Nasty, expensive, and personally bloody, that was what friends called the suit. Finally it got settled, terms not disclosed. But Extreme Enterprises stayed in business, and Coburn rarely came back to Armstrong, just as he had said.
But he was here for the Moon Marathon, for the first time ever. And while he was here, Zweig supposedly died. She certainly was missing—
“Damn,” DeRicci said. She hadn’t thought of everything after all. With this switch of victims midway through, she was getting confused as to what had been done before they knew the victim was Mayoux.
“What now?” Van der Ketting looked up. His eyes were bloodshot. He’d been staring at the screen for too long.
“When I had you check singlet numbers, you checked to see if someone could duplicate them, right?” DeRicci asked, praying she had asked for this, praying he had thought of it.
“Yeah,” he said. “They could have if they were marathon staff, but that was people pretty specific. Each singlet is different with each marathon.”
DeRicci turned her handheld over and over in her fingers. She knew they had to look at the marathon staff; she just hadn’t been ready to do so.
“So,” van der Ketting was saying, “duplication would be pretty difficult.”
DeRicci shook her head. If only Flint were here. He would have traced this on his own rather than have her do his thinking for him.
“Duplication sounds real easy,” DeRicci said. “I’m sure they came up with the design weeks ago. Hell, I could have gotten it with a friendly, ‘Let me see what we’re wearing this year,’ lead-in. I’m sure someone else could have too.”
Van der Ketting’s cheeks turned a dull red.
“And check for that dang pink environmental suit,” DeRicci said, deciding to be as specific as possible. “If there were two out there, maybe there were three or four.”
“How about if I check the airlock entrances all over the dome to see if Zweig entered or exited from one of them?” Van der Ketting asked.
“Good thinking. Damn.” DeRicci shook her head. “Someone has been so far ah
ead of us on all of this that I feel like we’re not even playing the same game.”
“Yeah,” van der Ketting said. “Me too.”
DeRicci looked at him. She had forgotten how frustrating it was to be a rookie detective. He had risen to a place of authority before, when he was a uni, and now he was a beginner again. And his investigative skills, while good for a rookie, weren’t great for a detective.
“How about I bring in at least one more detective?” he asked. “We can use another pair of eyes.”
“No,” DeRicci said. “Get the uni outside to do it—what’s his name, anyway? He’s been really helpful.”
“Marcus?”
DeRicci shrugged. “That the one I sent to get Coburn?”
“Yeah,” van der Ketting said.
“Then Marcus. Marcus what?”
“Marcus Landres.”
“Thanks.” At least now she could call him by his name.
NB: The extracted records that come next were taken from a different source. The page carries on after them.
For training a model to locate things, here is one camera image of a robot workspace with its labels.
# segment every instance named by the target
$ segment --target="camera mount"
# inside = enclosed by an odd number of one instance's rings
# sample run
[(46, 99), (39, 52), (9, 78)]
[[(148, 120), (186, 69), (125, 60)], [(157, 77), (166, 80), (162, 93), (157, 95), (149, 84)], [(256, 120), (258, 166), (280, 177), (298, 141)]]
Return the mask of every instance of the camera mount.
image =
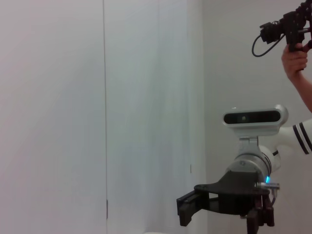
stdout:
[[(304, 28), (306, 23), (310, 23), (309, 28)], [(261, 57), (267, 54), (271, 49), (273, 49), (282, 39), (286, 36), (286, 42), (289, 45), (289, 51), (295, 52), (298, 50), (296, 48), (297, 43), (302, 43), (305, 39), (305, 33), (311, 33), (312, 26), (312, 0), (307, 0), (301, 3), (301, 5), (292, 12), (286, 13), (282, 19), (279, 21), (274, 21), (273, 23), (266, 23), (260, 26), (260, 35), (256, 38), (253, 43), (252, 53), (255, 57)], [(276, 42), (269, 50), (261, 55), (256, 55), (254, 53), (254, 45), (259, 38), (262, 38), (263, 42), (270, 44)], [(312, 41), (308, 43), (309, 48), (312, 48)]]

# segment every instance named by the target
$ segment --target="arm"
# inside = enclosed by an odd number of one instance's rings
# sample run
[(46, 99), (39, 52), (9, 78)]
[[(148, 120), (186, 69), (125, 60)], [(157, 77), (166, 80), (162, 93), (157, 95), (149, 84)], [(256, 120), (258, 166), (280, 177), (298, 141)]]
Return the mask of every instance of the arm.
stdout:
[(297, 44), (296, 47), (303, 48), (303, 51), (291, 53), (287, 45), (283, 52), (282, 62), (288, 79), (312, 112), (312, 84), (301, 73), (301, 70), (307, 67), (309, 47), (308, 45), (302, 47), (302, 44)]
[(312, 112), (312, 84), (299, 72), (298, 77), (292, 80), (294, 87), (300, 94), (309, 111)]

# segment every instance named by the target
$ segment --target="white door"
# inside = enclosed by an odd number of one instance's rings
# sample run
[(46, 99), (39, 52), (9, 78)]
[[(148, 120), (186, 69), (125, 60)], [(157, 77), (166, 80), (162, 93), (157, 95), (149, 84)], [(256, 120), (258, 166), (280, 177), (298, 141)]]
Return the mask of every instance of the white door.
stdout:
[(105, 234), (102, 0), (0, 5), (0, 232)]

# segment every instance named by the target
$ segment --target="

She had felt embarrassed about it before. “He should have been back by now with Coburn.”
“You told him to take his time.”
“I did, didn’t I?” DeRicci bent back over her handheld. She still hadn’t gotten that warrant. She wondered if she should wait to see Coburn before it came in, or trust him to give her the answers she was looking for.
Van der Ketting stood up. He set his handheld on the table and walked to the door. DeRicci stifled the urge to grab the handheld and check everything herself.
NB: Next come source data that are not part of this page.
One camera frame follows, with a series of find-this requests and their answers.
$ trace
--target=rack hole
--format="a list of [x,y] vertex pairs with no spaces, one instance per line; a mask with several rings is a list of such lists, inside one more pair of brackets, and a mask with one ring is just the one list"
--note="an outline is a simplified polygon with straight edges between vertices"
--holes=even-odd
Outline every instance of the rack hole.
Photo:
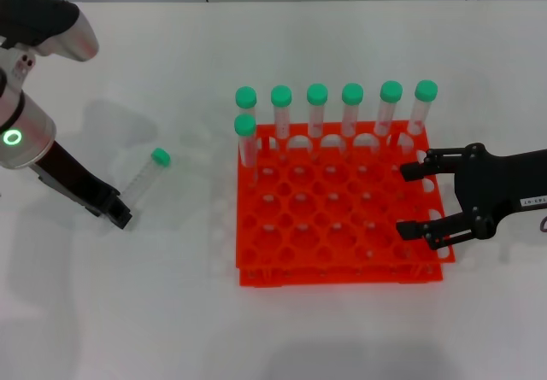
[[424,187],[424,192],[427,194],[435,190],[435,183],[431,179],[423,178],[421,184]]
[[406,245],[397,245],[393,249],[393,254],[395,255],[397,259],[406,260],[406,259],[410,259],[410,256],[412,255],[412,251]]
[[426,154],[426,151],[422,151],[421,149],[418,149],[416,151],[416,160],[422,164],[424,159],[426,158],[427,154]]
[[448,246],[437,249],[437,256],[439,259],[446,259],[450,256],[450,249]]
[[291,245],[300,249],[313,249],[319,243],[319,235],[313,226],[300,224],[291,232]]
[[296,166],[289,169],[289,180],[293,184],[306,185],[314,179],[314,171],[310,167]]
[[360,203],[367,213],[384,213],[389,207],[385,195],[377,190],[364,192],[361,195]]
[[384,177],[384,171],[382,167],[378,164],[372,165],[358,165],[357,166],[357,177],[368,183],[379,182]]
[[388,248],[393,242],[392,232],[383,224],[368,224],[365,237],[376,248]]
[[274,225],[264,225],[255,234],[253,244],[262,251],[274,250],[281,244],[281,232]]
[[323,178],[332,184],[343,184],[349,176],[343,165],[327,164],[323,167]]
[[315,199],[305,193],[294,195],[289,201],[289,209],[298,216],[308,216],[315,212]]
[[391,205],[388,214],[390,222],[402,222],[404,220],[416,219],[418,207],[408,202],[397,202]]
[[279,199],[274,195],[263,195],[255,205],[255,212],[260,217],[272,217],[281,209]]
[[340,153],[345,151],[345,141],[336,134],[326,135],[321,139],[322,148],[338,148]]
[[313,147],[308,137],[305,137],[304,135],[296,135],[294,137],[289,138],[289,142],[287,143],[287,148],[288,149],[307,149],[308,152],[311,152]]
[[279,171],[271,167],[258,168],[258,184],[260,186],[273,186],[279,181]]
[[271,150],[279,151],[279,143],[274,137],[260,137],[256,140],[256,148],[262,150],[262,145],[268,143],[268,147]]
[[361,261],[371,260],[374,256],[374,251],[364,246],[356,248],[356,258]]
[[441,213],[437,209],[429,209],[427,212],[430,220],[441,219]]
[[346,194],[331,193],[326,196],[325,209],[335,217],[343,217],[351,211],[351,199]]
[[397,141],[397,146],[401,148],[403,154],[408,154],[414,149],[414,140],[409,134],[401,132]]
[[351,248],[357,243],[357,235],[347,224],[333,224],[326,234],[328,242],[338,248]]
[[377,152],[379,149],[379,140],[373,134],[363,133],[357,135],[353,140],[354,147],[366,147],[372,152]]

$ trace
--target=fallen test tube
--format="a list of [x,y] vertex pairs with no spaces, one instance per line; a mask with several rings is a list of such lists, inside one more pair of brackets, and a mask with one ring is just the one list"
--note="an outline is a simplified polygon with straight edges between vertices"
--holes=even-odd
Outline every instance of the fallen test tube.
[[437,91],[437,85],[428,79],[420,81],[416,86],[416,99],[407,127],[407,132],[410,135],[420,135],[424,130],[427,113],[429,113],[431,103],[437,98]]
[[328,90],[323,84],[312,84],[308,88],[307,98],[309,102],[308,136],[318,138],[323,135],[323,116]]
[[240,87],[236,91],[236,104],[241,114],[255,116],[256,91],[251,87]]
[[386,81],[379,92],[378,118],[374,124],[374,134],[385,137],[390,132],[393,113],[403,96],[403,86],[397,81]]
[[244,167],[256,165],[256,122],[249,114],[240,114],[233,123],[239,135],[239,154]]
[[353,137],[356,135],[357,117],[359,115],[359,104],[364,97],[364,91],[359,84],[350,83],[342,90],[342,101],[344,102],[344,117],[342,119],[342,135]]
[[272,89],[271,100],[273,104],[273,116],[275,120],[275,136],[278,139],[289,137],[291,118],[289,105],[292,102],[291,89],[286,85],[277,85]]
[[132,179],[127,188],[121,192],[121,200],[129,207],[133,208],[140,197],[151,187],[159,175],[171,164],[171,156],[161,149],[156,148],[150,154],[150,160],[144,165],[143,169]]

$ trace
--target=robotic arm
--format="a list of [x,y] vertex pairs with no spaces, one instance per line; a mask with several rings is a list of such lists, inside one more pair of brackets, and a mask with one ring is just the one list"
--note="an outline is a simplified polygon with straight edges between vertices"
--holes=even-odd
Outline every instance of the robotic arm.
[[0,165],[30,167],[49,187],[123,229],[132,215],[120,192],[55,141],[56,126],[22,90],[35,54],[87,61],[98,52],[89,22],[62,0],[0,0]]
[[423,163],[401,166],[406,181],[437,173],[454,173],[462,212],[426,222],[397,222],[402,239],[424,237],[431,249],[489,239],[507,215],[547,208],[547,149],[495,156],[482,143],[472,143],[466,148],[429,149]]

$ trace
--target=plastic test tube
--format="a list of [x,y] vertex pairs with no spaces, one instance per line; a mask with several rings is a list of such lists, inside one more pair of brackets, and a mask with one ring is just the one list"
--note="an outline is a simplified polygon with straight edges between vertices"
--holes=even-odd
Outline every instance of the plastic test tube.
[[359,84],[350,83],[342,90],[342,101],[344,102],[344,117],[342,119],[342,135],[353,137],[356,135],[357,116],[359,115],[359,104],[364,97],[364,91]]
[[390,132],[393,113],[403,96],[403,86],[397,81],[386,81],[379,92],[378,118],[374,124],[374,134],[385,137]]
[[150,154],[150,160],[121,193],[121,200],[129,208],[133,208],[140,197],[170,164],[171,156],[165,150],[161,148],[154,149]]
[[437,98],[437,85],[428,79],[420,81],[416,86],[415,102],[410,115],[407,132],[410,135],[420,135],[424,129],[429,107],[435,98]]
[[318,138],[323,135],[323,116],[328,90],[323,84],[312,84],[308,88],[307,98],[309,102],[308,135],[311,138]]
[[239,153],[244,167],[252,168],[256,165],[256,122],[249,114],[238,115],[233,123],[239,135]]
[[251,87],[241,87],[236,91],[236,104],[240,114],[255,116],[256,91]]
[[277,85],[272,89],[271,100],[273,104],[273,116],[275,119],[275,136],[278,139],[289,137],[289,105],[292,102],[291,89],[286,85]]

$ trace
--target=test tube
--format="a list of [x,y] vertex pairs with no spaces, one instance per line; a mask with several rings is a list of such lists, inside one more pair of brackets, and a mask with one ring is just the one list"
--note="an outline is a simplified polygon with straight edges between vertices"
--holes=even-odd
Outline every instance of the test tube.
[[275,119],[275,136],[278,139],[289,137],[289,105],[292,102],[291,89],[286,85],[277,85],[272,89],[271,100]]
[[239,153],[244,167],[252,168],[256,165],[256,122],[249,114],[240,114],[233,123],[239,135]]
[[307,98],[309,102],[308,135],[311,138],[318,138],[323,135],[323,116],[328,90],[323,84],[312,84],[308,88]]
[[240,87],[236,91],[236,104],[240,114],[255,116],[256,91],[251,87]]
[[171,156],[161,148],[156,148],[150,154],[150,160],[121,192],[121,200],[133,208],[140,197],[149,189],[159,175],[171,164]]
[[427,113],[432,101],[437,98],[437,91],[437,85],[429,79],[420,81],[416,86],[416,99],[412,107],[409,126],[407,127],[407,132],[410,135],[420,135],[424,130]]
[[385,137],[390,132],[393,113],[403,96],[403,86],[397,81],[386,81],[379,91],[378,118],[374,124],[374,134]]
[[342,101],[344,102],[344,117],[342,119],[342,135],[353,137],[356,135],[357,116],[359,115],[359,104],[364,97],[364,91],[359,84],[350,83],[342,90]]
She was becoming obsessed with this investigation. That happened to her sometimes, and it never ended well for her. She always solved the case, but at some great personal cost.
She didn’t know how many personal costs she could continue to take.
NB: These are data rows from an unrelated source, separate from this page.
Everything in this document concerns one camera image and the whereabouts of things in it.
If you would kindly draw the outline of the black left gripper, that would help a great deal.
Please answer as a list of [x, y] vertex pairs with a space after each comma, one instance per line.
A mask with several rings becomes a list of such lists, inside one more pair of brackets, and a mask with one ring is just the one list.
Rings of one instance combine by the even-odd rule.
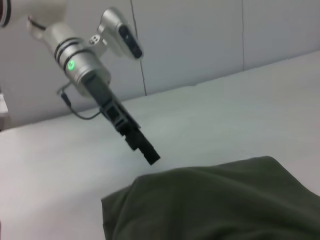
[[98, 104], [102, 115], [111, 122], [117, 132], [125, 136], [125, 141], [133, 151], [139, 149], [150, 165], [161, 158], [140, 131], [138, 123], [97, 74], [92, 74], [85, 79], [83, 85]]
After a moment, she looked back at her own handheld. She was frustrated by the lack of in-depth information about Zweig, and didn’t want to go into the media accounts, searching each one for a tidbit that might be wrong.
So she did something she hadn’t done before with Mayoux. She had figured that Mayoux’s life was too quiet for a media search to be profitable, but she tried one now. After all, if they’d met over a lawsuit—since Zweig seemed like the litigious kind—or in a squabble about apartment rents, it might show up in both accounts.